Some mothers advised me to twist my nipples every day to prepare for the rigorous workout of breastfeeding. I have to confess: I tried this once, but it was painful and I don’t like pain, and also it turned me on a little, which I decided wasn’t right. So I gave up on preparation and figured the hospital’s lactation consultant would coach my baby and me once he arrived. But everything happened so fast, and before I knew it I was laying there in the delivery room with a blinky, hungry little guy. The labor and delivery nurse grabbed you, my left breast, stuck the baby on you, and said, “Just make sure he doesn’t suffocate.” So much for a gentle introduction.

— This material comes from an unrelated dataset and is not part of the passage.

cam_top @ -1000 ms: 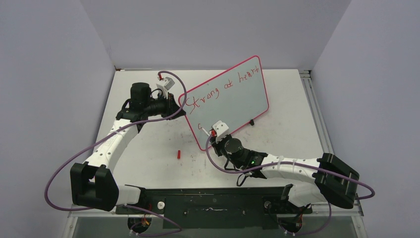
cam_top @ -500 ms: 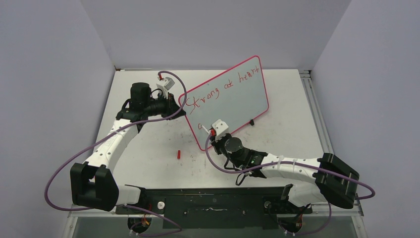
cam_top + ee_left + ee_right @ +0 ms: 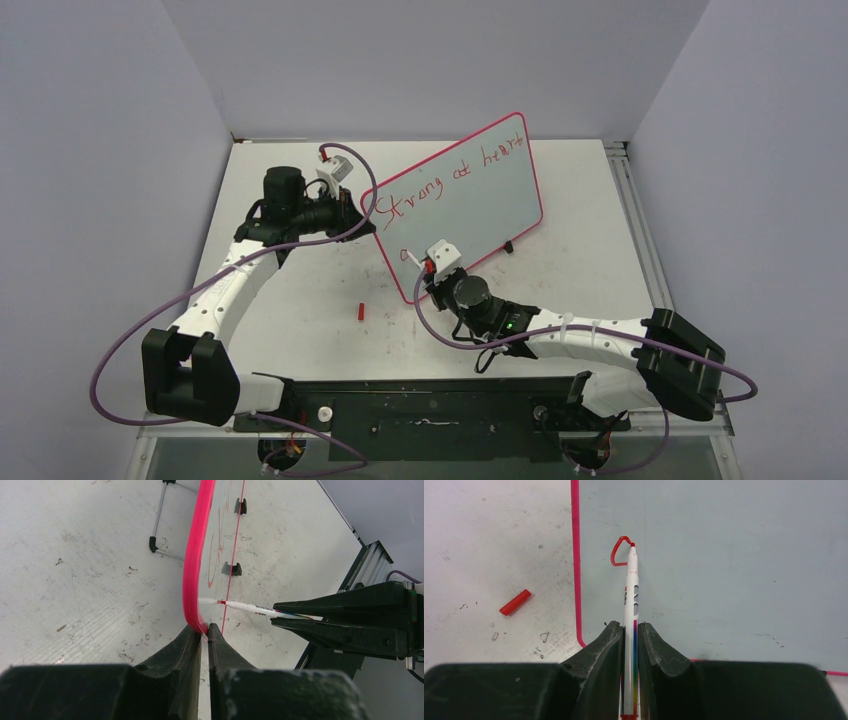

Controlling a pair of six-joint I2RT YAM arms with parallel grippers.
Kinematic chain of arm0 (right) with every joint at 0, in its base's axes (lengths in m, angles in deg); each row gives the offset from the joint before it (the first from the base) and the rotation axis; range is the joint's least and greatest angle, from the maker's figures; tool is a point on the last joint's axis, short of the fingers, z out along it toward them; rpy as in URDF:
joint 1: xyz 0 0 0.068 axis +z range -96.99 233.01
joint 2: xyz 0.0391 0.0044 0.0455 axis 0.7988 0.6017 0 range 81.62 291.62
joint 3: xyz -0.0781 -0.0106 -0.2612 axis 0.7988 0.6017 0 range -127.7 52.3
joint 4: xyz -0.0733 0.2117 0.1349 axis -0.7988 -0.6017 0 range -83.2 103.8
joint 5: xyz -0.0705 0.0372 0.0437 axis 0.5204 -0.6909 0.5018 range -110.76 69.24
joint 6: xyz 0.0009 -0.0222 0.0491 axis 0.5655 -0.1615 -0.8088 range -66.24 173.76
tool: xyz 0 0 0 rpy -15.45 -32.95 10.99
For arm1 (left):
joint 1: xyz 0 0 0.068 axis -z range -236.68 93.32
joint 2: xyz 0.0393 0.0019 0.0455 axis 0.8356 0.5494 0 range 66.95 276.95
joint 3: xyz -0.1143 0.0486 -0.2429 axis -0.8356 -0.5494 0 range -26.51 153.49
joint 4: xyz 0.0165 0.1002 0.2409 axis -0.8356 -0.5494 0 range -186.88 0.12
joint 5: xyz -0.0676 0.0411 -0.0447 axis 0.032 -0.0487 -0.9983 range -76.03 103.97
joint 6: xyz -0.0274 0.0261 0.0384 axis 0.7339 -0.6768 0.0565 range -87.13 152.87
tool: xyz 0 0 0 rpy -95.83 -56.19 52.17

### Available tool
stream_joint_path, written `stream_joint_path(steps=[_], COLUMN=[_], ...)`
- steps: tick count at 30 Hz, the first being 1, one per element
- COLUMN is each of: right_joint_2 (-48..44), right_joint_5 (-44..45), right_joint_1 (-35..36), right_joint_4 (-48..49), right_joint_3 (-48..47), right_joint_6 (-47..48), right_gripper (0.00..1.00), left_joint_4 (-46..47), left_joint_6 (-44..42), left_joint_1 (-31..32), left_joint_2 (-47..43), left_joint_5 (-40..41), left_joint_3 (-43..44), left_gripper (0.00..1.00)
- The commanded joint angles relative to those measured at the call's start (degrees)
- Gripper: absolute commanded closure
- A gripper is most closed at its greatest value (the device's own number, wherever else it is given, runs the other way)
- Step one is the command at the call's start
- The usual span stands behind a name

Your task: Write a sentence on the whiteboard

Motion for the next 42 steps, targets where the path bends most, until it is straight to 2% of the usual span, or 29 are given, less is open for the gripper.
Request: stream_joint_path(steps=[1, 21, 31, 42], right_joint_2=[-0.92, -2.17, -7.63, -2.12], right_joint_5=[1.20, 5.87, 4.45, 2.73], right_joint_1=[0.22, 0.97, 1.06, 0.97], right_joint_4=[2.83, 1.21, 0.72, 2.31], right_joint_3=[-0.31, 1.24, -0.47, -5.25], right_joint_6=[-0.99, -2.07, -1.35, 2.03], right_gripper=[0.95, 0.95, 0.95, 0.95], left_joint_4=[2.31, 2.32, 2.42, 2.53], left_joint_6=[-0.48, -0.48, -0.39, -0.30], left_joint_1=[0.16, 0.20, 0.17, 0.20], left_joint_2=[-1.77, -1.73, -1.72, -1.86], left_joint_5=[-1.27, -1.31, -1.36, -1.52], left_joint_3=[0.21, 0.18, 0.20, 0.18], left_gripper=[1.00, 1.00, 1.00, 1.00])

Actually breasts, if you can remember, at first it wasn’t so bad. Kyle nursed like a champ in the hospital for those first few nights and it didn’t even hurt. I figured that once my milk actually came in it would be no sweat. Fast forward a few days when you swelled up so much that you were bigger than Kyle’s head! You hurt so bad before a feeding, during a feeding, and after a feeding that I could be found at any given time of the day holding either a hot washcloth or a package of frozen mango chunks up against you.
And my poor nipples. Kyle nursed so much and so often that you turned bright red and had angry bruises around you. When I heard his hungry cry my stomach turned, and I swear I could hear you screaming “NOOOO!!” But I was determined to breastfeed that child if it killed us. A few times my husband offered to give the baby a bottle of formula, just to give us a break, but I would shout at him and tell him I wanted nothing but the best for my baby and resorting to formula would look too much like defeat. I think you sagged from disappointment.

During this painful time, the one silver lining was that you looked even better than you did when I was pregnant. My husband kept asking me if he could take a picture of you, you know, to save for the future. I almost let him, but I never got around to it.

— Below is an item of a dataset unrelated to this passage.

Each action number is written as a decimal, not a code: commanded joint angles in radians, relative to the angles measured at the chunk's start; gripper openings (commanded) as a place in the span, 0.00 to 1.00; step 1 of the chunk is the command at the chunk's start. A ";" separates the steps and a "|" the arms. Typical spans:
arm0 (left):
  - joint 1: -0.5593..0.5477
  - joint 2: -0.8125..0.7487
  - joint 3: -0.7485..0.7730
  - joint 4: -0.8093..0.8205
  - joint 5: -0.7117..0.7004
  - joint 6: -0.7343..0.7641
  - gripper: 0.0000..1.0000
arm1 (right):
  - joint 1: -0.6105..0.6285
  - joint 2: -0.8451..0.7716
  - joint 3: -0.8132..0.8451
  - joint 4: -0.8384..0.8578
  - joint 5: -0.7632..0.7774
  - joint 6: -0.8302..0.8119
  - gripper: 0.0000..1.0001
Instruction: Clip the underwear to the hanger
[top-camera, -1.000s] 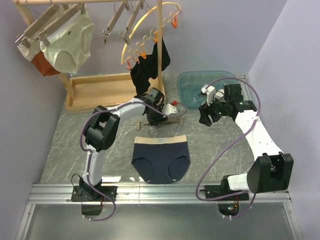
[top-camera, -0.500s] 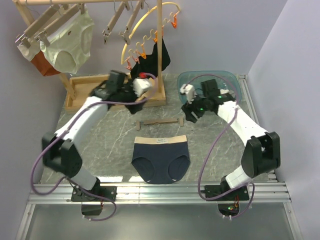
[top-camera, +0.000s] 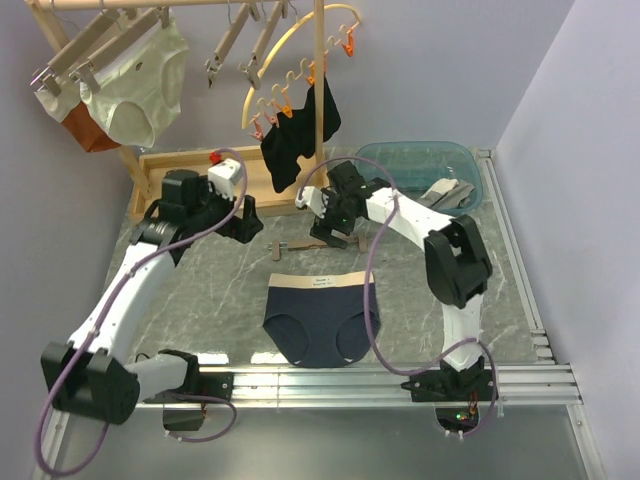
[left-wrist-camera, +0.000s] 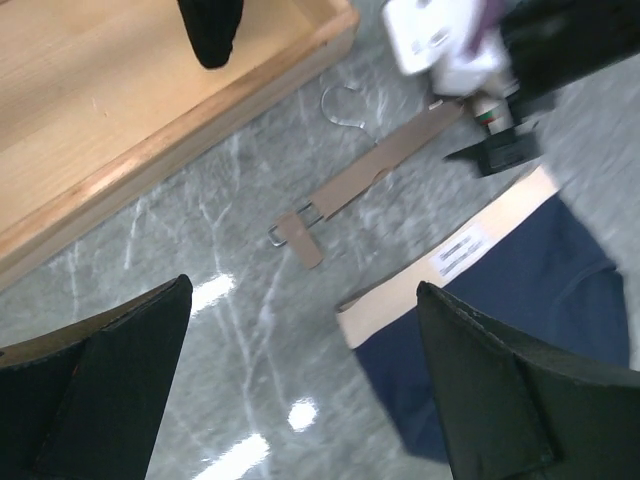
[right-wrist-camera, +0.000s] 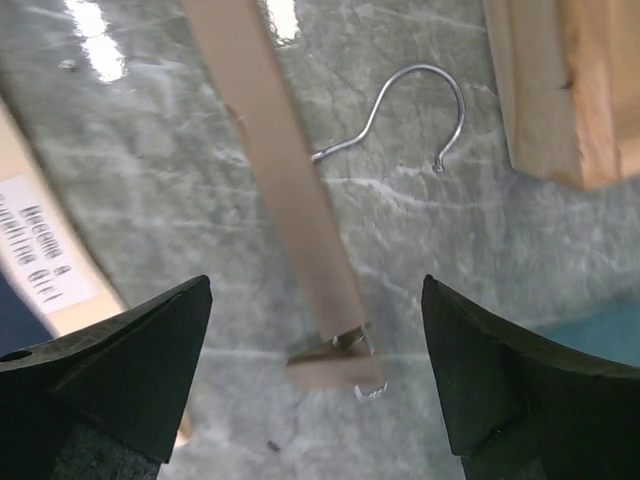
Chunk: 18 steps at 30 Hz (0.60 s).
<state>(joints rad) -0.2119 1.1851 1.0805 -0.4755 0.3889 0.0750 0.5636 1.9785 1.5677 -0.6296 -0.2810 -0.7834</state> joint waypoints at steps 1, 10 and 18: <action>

I wanted you to perform for my baby so badly that I lathered you with lanolin cream, saddled you up in nursing bras (even when I was asleep, massaged you in the shower, ate oatmeal and fenugreek and blessed thistle, and drank Mother’s Milk tea and lots and lots of water. After a few weeks, the nipple pain did go away and we were a great team. We nursed Kyle exclusively for four and a half months, and he grew fat and happy from the milk you gave him.

Then to prepare for being away from Kyle, we pumped the milk out of you. You sure didn’t like that, but you dutifully emptied your contents into the little bottles at least once a day. One time, when I had drunk too much wine, you gave me LOTS and LOTS of extra milk, which I sadly had to throw away, because I didn’t want to make the baby drunk. It was so hard to get extra milk out of you that I cried as I poured it down the sink.

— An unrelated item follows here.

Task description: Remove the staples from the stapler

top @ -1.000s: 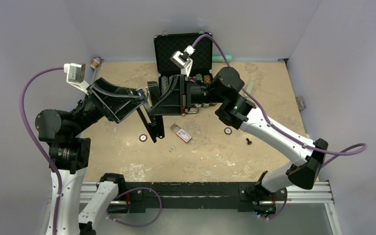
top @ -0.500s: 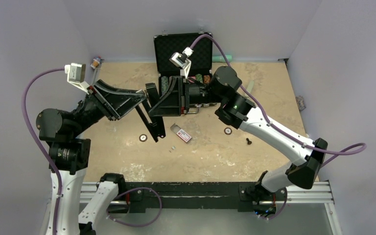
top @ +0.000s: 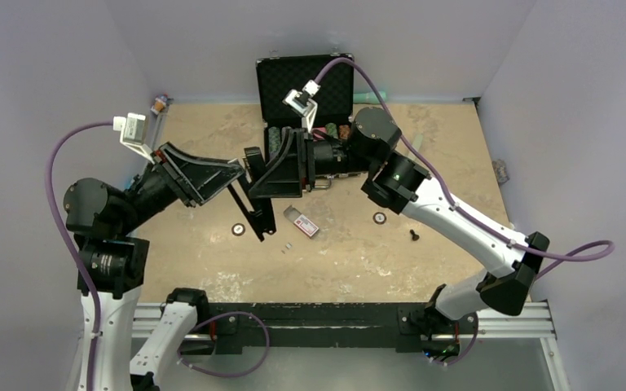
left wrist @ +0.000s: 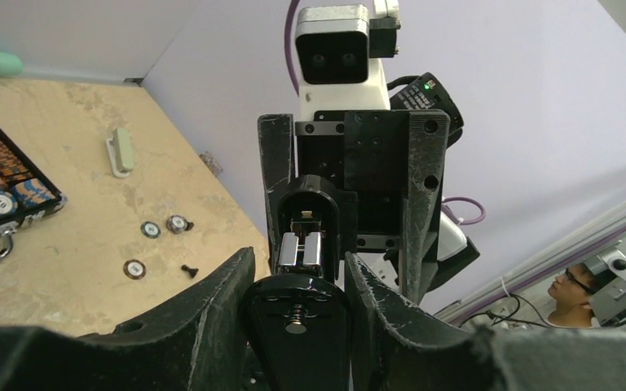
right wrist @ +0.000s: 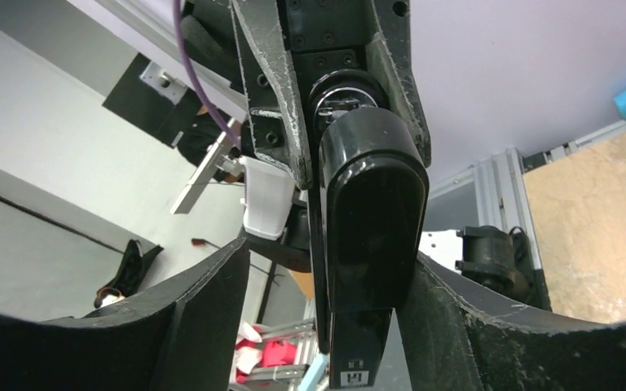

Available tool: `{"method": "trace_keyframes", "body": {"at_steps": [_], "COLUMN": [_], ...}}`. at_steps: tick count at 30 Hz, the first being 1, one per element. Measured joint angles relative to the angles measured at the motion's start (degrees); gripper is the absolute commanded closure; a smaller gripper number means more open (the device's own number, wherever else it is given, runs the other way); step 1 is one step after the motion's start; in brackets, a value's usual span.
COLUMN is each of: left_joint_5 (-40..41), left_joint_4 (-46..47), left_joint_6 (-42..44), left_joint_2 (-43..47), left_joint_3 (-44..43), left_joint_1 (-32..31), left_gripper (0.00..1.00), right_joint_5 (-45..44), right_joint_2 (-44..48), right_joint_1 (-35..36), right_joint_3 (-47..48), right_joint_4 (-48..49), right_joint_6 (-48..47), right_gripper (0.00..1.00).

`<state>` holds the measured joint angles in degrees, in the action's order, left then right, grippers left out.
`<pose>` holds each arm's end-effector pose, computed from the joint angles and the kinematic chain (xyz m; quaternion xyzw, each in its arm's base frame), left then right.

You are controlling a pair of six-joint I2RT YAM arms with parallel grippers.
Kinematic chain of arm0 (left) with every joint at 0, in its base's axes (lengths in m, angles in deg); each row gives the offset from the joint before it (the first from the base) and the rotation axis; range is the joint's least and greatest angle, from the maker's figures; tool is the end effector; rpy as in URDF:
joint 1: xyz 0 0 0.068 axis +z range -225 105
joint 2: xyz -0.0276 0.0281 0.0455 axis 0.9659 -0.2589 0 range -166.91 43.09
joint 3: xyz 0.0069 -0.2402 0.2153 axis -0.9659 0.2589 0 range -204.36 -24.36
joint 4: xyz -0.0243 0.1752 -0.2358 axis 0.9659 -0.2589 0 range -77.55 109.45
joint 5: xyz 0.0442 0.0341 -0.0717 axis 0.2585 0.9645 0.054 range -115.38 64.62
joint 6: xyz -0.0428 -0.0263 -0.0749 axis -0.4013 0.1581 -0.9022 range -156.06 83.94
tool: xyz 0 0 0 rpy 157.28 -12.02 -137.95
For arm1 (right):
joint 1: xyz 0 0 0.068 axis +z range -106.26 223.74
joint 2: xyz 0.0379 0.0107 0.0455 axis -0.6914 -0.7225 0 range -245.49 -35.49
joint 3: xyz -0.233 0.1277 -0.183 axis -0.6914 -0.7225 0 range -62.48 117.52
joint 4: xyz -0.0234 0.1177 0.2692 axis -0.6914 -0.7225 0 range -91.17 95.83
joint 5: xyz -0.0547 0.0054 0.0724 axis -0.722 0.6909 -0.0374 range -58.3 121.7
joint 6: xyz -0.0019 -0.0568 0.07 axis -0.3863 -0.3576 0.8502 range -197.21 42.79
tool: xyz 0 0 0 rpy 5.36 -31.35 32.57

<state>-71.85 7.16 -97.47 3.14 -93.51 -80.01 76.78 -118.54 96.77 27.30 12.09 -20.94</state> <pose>0.1120 -0.0684 0.5426 0.0208 0.6320 -0.6009 0.4890 0.1833 0.3384 0.5483 -0.2837 0.5832 0.7276 0.2235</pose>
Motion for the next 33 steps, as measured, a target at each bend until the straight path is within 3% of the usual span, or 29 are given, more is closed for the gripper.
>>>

Eventually you got tired of the abuse, and you stopped putting out. First you withheld during pumping. Then you gave us the silent treatment during the afternoon feeding, forcing me to give Kyle some (gasp! formula. One feeding led to two, then three, then we were only nursing Kyle right before bed and first thing in the morning. Finally, around the time he was nine months old, the morning feed was the only one left, and even THAT started feeling really…weird. Unnatural. You weren’t as big as before, and you never felt full of milk anymore. It was like you were sending me a message. Luckily, Kyle didn’t seem too attached to you, and he took a bottle without a problem.

So now we are done breastfeeding, and you are deflated. Spent, dangly and sad, you don’t even fit properly into my old bras, the ones I put on you before I got pregnant. Now I encase you in matronly bras with extra support, taking away any sex appeal you had left. I have to find a way to make you attractive again, or we’ll have no chance of getting pregnant a second time. Because that’s when you really shine.